_ASSIGNMENT_:
The response must be made up of the lines in the entries below that contain "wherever".

_MATERIALS PROVIDED_:

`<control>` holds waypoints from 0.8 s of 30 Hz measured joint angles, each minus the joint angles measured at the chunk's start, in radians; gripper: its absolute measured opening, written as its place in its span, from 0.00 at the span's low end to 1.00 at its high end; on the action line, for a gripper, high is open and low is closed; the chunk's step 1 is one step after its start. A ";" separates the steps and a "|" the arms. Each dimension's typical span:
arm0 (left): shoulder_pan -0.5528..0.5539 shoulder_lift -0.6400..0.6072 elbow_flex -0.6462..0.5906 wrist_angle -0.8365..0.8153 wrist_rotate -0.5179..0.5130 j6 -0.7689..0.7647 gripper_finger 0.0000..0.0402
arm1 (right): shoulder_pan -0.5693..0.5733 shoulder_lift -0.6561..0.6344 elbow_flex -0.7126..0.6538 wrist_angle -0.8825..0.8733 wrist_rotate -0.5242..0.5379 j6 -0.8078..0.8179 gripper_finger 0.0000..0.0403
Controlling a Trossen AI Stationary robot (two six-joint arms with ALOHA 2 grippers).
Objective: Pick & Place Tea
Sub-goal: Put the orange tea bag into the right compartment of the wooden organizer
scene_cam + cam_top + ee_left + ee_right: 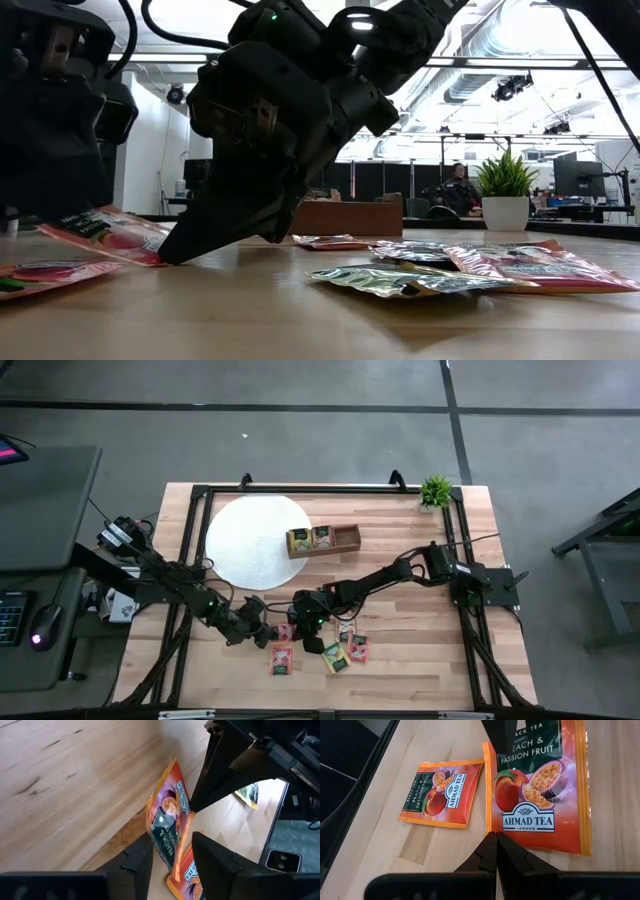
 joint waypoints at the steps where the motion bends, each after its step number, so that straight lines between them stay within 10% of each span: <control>1: 0.000 0.000 0.000 0.000 0.006 0.000 0.31 | 0.000 0.000 0.000 0.000 0.000 -0.001 0.00; 9: 0.000 0.000 0.000 0.000 0.013 0.037 0.02 | 0.000 0.000 0.000 0.001 0.000 -0.003 0.00; 24: 0.000 0.000 0.000 0.001 -0.016 0.167 0.00 | -0.001 -0.060 -0.006 -0.040 0.024 0.015 0.00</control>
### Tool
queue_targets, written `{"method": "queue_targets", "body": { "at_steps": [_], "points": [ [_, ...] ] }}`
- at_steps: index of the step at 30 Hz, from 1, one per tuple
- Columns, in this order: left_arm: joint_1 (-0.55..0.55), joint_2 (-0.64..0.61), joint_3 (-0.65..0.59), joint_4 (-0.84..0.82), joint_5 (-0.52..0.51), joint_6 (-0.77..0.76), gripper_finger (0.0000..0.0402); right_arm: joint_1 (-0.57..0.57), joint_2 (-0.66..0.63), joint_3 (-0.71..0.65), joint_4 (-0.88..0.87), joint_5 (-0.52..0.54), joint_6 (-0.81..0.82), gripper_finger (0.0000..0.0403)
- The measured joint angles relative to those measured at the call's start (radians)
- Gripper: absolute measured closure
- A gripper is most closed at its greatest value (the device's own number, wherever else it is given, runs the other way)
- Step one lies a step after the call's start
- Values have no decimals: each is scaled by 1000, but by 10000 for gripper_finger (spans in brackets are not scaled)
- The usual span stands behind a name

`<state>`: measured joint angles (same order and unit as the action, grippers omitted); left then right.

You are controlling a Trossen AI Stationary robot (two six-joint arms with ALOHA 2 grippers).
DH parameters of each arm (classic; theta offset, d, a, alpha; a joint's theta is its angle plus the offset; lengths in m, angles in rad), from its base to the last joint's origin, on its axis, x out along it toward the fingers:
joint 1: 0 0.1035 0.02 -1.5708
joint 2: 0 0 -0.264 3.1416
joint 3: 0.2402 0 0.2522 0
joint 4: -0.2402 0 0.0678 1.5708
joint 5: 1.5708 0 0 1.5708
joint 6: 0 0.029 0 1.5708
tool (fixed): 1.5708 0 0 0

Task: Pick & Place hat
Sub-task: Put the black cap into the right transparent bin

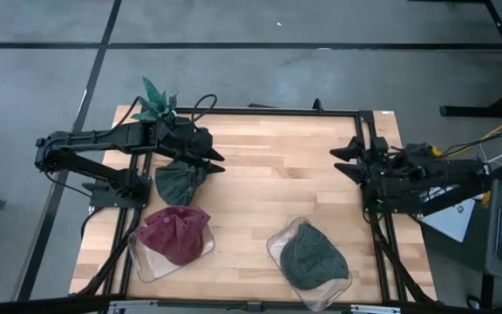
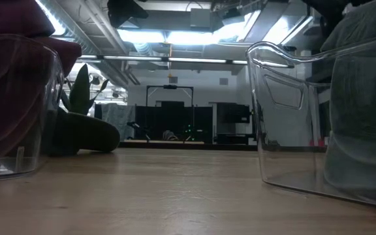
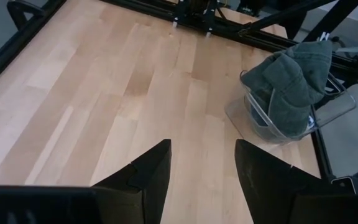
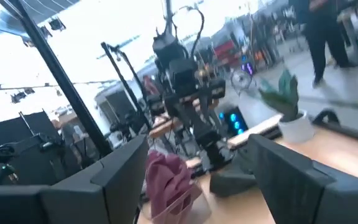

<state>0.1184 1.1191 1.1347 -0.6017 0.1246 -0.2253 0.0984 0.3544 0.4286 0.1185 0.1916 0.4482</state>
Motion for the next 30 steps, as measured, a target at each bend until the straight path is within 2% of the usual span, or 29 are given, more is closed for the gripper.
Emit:
{"method": "queue_targets", "body": {
  "at_steps": [8,12,20,22,25,30],
  "points": [
    [1,0,0,0,-1,0,229,-100,-95,-172,174,-106,-65,128],
    [2,0,0,0,-21,-1,230,-181,-96,-252,291,-216,-51,128],
    [2,0,0,0,-113,-97,231,-369,-95,-379,449,-419,-40,128],
    [2,0,0,0,-114,-103,230,-409,-95,-412,508,-436,-41,128],
    [2,0,0,0,-114,-107,229,-467,-95,-423,496,-437,-74,128],
    [2,0,0,0,-114,-161,230,-538,-96,-423,437,-348,-141,128]
  ]
}}
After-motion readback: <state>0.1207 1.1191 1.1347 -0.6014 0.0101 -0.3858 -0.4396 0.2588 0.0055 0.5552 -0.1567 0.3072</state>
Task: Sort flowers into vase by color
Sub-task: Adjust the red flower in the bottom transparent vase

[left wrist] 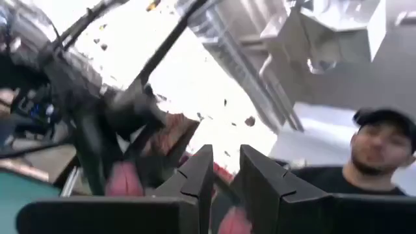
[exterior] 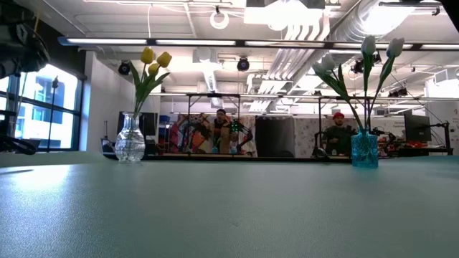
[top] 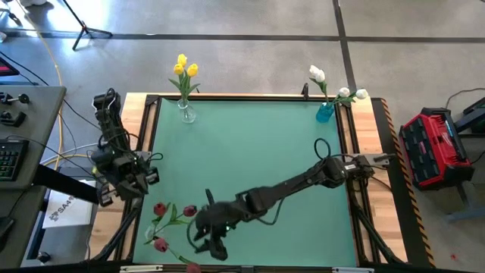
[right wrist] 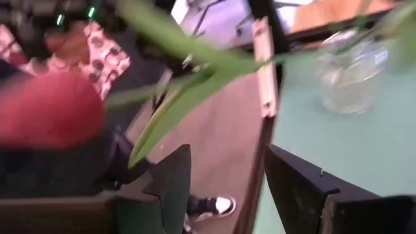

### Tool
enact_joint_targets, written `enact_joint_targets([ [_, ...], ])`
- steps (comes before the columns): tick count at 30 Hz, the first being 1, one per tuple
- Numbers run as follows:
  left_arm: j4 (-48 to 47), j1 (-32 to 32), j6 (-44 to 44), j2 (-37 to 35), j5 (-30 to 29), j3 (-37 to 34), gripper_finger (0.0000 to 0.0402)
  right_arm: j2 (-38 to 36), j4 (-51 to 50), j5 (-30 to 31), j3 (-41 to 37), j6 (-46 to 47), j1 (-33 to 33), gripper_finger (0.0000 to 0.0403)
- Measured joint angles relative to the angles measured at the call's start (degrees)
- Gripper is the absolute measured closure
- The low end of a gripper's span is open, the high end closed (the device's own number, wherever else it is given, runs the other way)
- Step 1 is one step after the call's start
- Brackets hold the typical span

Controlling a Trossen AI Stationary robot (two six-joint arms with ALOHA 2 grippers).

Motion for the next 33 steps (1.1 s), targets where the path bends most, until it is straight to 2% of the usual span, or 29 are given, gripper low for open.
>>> enact_joint_targets([
  [4, 0.1, 0.0, 1.6, -3.8, -1.8, 0.0, 0.0340, 0.4, 1.5, -1.3, -0.1, -0.3, 1.5, 0.0225],
  [11, -4.5, 0.0, 2.0, -6.0, -6.7, 0.0, 0.0340, 0.3, 11.0, -3.3, 0.0, 1.2, 1.8, 0.0273],
  [18, -4.5, 0.0, 1.1, -6.2, -7.6, 0.0, 0.0340, 0.3, 2.4, -3.8, 0.0, -3.5, 3.6, 0.0298],
  [21, -4.5, 0.0, -0.4, -6.2, -7.6, 0.0, 0.0340, 0.3, 1.8, -4.0, 0.0, -4.1, 4.4, 0.0299],
  [25, -4.7, 0.0, -0.5, -6.2, -7.6, 0.0, 0.0340, 0.8, 11.1, -3.8, 0.0, -3.0, 4.5, 0.0299],
  [29, -5.9, 0.0, -0.5, -6.2, -8.4, 0.0, 0.0340, 2.3, 23.1, -3.2, 0.0, 3.1, 3.6, 0.0300],
  [33, -6.0, 0.0, -0.5, -6.2, -10.1, 0.0, 0.0340, 2.8, 27.6, -0.7, 0.0, 5.7, 2.7, 0.0300],
])
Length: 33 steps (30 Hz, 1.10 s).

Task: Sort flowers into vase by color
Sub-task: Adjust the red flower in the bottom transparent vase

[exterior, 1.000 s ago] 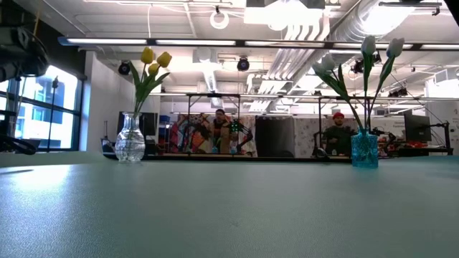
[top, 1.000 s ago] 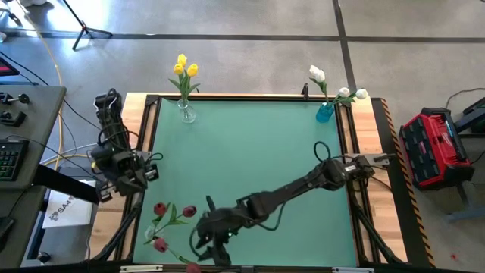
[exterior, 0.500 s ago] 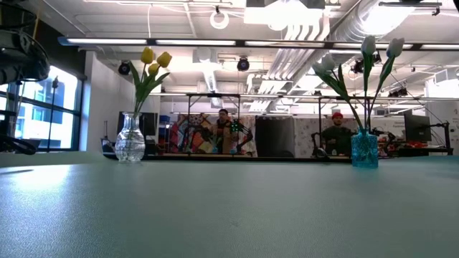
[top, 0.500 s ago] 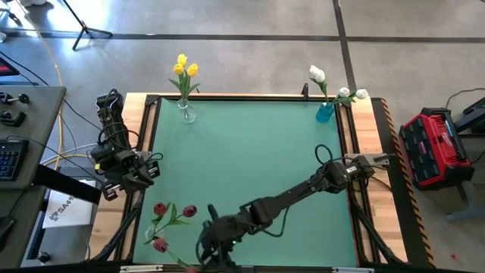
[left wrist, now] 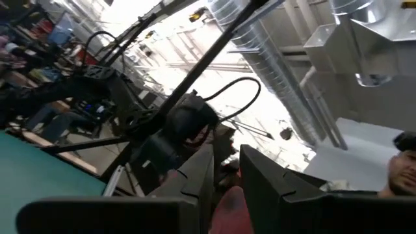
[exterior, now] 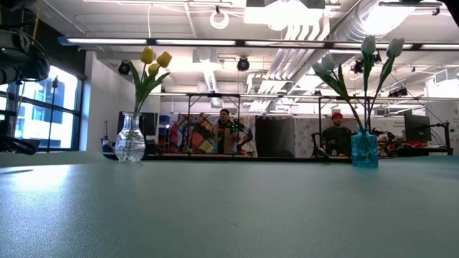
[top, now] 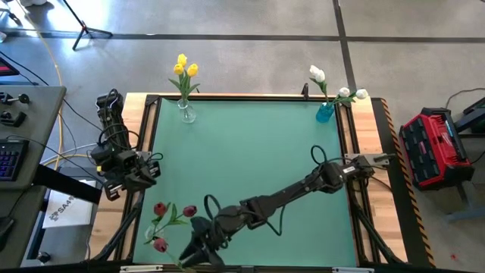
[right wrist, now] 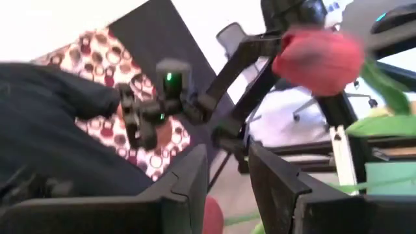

_WRITTEN REPLY_:
- A gripper is most closed at its greatest value (the device's own number, wherever else it is given, runs the other way)
- The low end of a gripper's span is open, the high end closed (the device's own number, wherever else it is given, runs the other way)

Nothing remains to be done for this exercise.